In 1856, Whitehead had moved his family to Fiume (then part of the Austro-Hungarian Empire) to take a job as manager of a metal foundry. It is here that he developed the torpedo, and subsequently became a celebrity. In 1909, Whitehead’s granddaughter Agathe was playing the violin at a society ball attended by the cream of Fiume’s society, which included many dashing young naval officers stationed there. She caught the immediate attention of a dark, thoughtful, twenty-nine-year-old captain, Georg Ritter von Trapp.
Von Trapp himself inherited the legacy of a fine naval tradition. His father had received the honorific “von” from Emperor Franz Joseph for valor while commanding his own ship. The navy captain, with his long, gold-buttoned tunic and striped cuffs, made an impression on Agathe, and by 1911, they were married. In 1914 the von Trapps’ domestic security was upended by World War I. A heroic and canny sea commander, Georg von Trapp was called immediately into the service of his country. Over the next four years, he distinguished himself as a submarine commander in the Imperial Navy and, for his conduct, was awarded both the Maria Theresa Cross and the title of Baron.

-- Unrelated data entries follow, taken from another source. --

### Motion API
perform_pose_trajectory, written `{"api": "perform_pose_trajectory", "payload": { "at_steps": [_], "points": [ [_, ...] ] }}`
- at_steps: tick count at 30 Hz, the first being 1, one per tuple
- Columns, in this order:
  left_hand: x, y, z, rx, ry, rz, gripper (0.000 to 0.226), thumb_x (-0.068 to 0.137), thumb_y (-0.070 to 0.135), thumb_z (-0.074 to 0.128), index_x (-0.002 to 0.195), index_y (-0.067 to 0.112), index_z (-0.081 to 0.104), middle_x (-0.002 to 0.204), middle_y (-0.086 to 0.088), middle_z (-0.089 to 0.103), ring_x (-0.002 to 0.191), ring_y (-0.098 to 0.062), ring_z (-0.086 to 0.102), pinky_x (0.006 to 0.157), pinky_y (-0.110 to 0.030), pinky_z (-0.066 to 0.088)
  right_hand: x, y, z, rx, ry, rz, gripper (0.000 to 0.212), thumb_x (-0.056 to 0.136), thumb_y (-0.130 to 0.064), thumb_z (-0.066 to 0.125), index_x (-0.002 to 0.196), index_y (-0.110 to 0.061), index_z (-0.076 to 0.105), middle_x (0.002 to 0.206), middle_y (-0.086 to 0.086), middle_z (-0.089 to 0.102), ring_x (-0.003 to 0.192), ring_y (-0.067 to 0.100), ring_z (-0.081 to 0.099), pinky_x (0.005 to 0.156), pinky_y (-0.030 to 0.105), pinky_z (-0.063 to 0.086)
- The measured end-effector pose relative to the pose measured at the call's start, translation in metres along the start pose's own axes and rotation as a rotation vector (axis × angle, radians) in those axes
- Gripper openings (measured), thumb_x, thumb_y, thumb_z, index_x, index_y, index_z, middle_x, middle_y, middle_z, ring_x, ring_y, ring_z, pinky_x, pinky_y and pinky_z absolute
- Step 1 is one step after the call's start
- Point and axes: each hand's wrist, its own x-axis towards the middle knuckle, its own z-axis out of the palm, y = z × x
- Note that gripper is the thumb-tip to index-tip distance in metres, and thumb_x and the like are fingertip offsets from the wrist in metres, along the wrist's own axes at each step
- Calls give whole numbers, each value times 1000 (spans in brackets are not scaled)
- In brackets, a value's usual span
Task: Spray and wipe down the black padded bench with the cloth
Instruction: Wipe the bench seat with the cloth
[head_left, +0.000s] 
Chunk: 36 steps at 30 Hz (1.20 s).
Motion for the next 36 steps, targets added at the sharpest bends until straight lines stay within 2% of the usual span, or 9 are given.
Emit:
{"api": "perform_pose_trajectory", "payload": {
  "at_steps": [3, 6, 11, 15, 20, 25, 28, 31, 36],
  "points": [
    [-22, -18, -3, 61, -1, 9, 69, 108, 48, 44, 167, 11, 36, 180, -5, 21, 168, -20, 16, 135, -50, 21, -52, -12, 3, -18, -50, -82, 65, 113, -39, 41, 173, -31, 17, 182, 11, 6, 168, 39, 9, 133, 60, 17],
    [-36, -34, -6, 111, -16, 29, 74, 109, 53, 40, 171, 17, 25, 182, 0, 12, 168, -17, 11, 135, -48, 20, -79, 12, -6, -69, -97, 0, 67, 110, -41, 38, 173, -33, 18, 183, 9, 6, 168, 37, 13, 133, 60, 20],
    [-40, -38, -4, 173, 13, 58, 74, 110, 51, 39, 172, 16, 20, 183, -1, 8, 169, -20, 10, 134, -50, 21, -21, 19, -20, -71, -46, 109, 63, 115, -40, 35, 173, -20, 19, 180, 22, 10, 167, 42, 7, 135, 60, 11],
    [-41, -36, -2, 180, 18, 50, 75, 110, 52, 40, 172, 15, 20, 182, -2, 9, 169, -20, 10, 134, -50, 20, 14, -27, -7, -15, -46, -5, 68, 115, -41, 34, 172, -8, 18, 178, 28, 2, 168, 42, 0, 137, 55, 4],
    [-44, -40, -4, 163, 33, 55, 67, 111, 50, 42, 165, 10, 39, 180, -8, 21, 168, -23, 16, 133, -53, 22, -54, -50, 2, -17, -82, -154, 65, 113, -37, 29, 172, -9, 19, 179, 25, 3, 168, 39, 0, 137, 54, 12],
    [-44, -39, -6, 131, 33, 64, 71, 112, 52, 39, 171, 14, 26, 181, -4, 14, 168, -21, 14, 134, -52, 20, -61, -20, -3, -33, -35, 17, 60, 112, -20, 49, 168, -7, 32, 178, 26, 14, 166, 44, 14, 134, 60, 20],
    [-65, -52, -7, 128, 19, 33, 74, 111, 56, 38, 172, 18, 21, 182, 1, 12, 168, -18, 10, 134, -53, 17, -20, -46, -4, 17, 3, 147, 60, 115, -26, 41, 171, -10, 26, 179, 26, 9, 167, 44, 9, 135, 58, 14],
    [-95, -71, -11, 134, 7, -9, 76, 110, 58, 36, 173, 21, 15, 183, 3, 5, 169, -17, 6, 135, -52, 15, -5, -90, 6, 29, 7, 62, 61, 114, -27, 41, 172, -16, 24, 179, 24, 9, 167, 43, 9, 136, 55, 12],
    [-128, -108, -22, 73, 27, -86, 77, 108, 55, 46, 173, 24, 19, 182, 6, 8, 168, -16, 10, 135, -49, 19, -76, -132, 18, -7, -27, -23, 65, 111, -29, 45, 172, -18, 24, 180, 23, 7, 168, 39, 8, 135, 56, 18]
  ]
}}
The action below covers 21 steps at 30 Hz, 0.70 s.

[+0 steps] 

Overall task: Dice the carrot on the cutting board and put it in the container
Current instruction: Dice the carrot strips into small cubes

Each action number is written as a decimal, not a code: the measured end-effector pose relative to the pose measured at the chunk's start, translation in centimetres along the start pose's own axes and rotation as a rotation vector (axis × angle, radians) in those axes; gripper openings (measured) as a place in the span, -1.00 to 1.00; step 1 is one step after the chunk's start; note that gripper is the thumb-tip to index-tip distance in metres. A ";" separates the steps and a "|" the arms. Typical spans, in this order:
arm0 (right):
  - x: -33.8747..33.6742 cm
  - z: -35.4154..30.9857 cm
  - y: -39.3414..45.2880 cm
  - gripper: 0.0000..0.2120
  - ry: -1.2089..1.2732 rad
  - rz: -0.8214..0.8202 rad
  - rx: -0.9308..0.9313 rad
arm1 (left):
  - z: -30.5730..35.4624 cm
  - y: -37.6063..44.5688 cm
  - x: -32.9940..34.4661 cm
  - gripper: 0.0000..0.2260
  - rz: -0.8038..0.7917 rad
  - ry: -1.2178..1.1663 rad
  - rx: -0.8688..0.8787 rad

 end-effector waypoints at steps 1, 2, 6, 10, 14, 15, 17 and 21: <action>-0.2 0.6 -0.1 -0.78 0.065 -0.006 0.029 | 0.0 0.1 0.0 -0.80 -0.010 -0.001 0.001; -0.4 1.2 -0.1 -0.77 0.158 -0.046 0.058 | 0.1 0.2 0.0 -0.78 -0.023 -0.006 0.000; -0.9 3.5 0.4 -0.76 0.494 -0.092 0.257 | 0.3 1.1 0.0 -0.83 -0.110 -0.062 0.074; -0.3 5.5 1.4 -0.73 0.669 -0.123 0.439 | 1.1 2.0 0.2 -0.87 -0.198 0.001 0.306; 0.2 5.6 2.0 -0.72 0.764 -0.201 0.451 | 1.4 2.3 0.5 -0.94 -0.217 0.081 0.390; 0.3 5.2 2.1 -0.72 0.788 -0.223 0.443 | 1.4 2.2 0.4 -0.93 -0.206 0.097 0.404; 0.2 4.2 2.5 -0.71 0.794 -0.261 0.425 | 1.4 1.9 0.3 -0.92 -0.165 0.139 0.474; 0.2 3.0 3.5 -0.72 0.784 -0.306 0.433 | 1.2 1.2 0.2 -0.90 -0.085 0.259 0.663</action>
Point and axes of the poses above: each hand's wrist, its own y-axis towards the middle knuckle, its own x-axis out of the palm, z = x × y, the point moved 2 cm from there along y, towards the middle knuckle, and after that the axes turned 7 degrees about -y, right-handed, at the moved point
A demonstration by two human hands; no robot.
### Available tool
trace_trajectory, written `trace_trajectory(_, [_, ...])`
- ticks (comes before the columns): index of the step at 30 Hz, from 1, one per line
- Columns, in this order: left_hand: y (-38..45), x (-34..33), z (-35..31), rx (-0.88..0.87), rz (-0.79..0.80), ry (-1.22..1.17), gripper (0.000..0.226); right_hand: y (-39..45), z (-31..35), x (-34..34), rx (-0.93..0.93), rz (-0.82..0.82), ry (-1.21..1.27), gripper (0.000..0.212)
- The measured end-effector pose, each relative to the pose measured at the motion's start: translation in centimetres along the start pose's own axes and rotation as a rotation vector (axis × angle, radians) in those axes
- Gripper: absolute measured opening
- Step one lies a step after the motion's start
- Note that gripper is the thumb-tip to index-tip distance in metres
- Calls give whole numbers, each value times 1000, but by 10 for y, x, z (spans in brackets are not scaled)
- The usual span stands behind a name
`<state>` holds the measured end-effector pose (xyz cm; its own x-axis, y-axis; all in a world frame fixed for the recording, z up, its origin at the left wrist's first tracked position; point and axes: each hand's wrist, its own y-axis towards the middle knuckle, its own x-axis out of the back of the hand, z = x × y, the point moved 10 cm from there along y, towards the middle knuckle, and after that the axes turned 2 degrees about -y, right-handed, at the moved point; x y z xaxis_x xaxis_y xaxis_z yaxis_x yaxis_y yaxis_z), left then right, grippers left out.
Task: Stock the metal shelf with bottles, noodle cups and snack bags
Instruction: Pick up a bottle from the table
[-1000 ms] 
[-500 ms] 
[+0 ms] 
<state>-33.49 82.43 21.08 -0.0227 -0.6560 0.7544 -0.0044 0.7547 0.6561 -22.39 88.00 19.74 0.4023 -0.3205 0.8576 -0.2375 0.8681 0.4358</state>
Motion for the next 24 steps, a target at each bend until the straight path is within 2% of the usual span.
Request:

When Georg returned to his wife in 1919 after the end of the war, much had changed. For one thing, he had fought on the losing side. The victorious Allies drew up the Treaty of Versailles, which would go far to dismantle the world that Georg von Trapp knew and defended. Austria lost all of its seaports on the Adriatic, and the Imperial Navy was stripped to its roots; only a handful of battleships remained and all submarines were taken out of active service. Nothing is harder on a naval officer than to lose command of his ship, and now there were not even ships left for Georg von Trapp to command.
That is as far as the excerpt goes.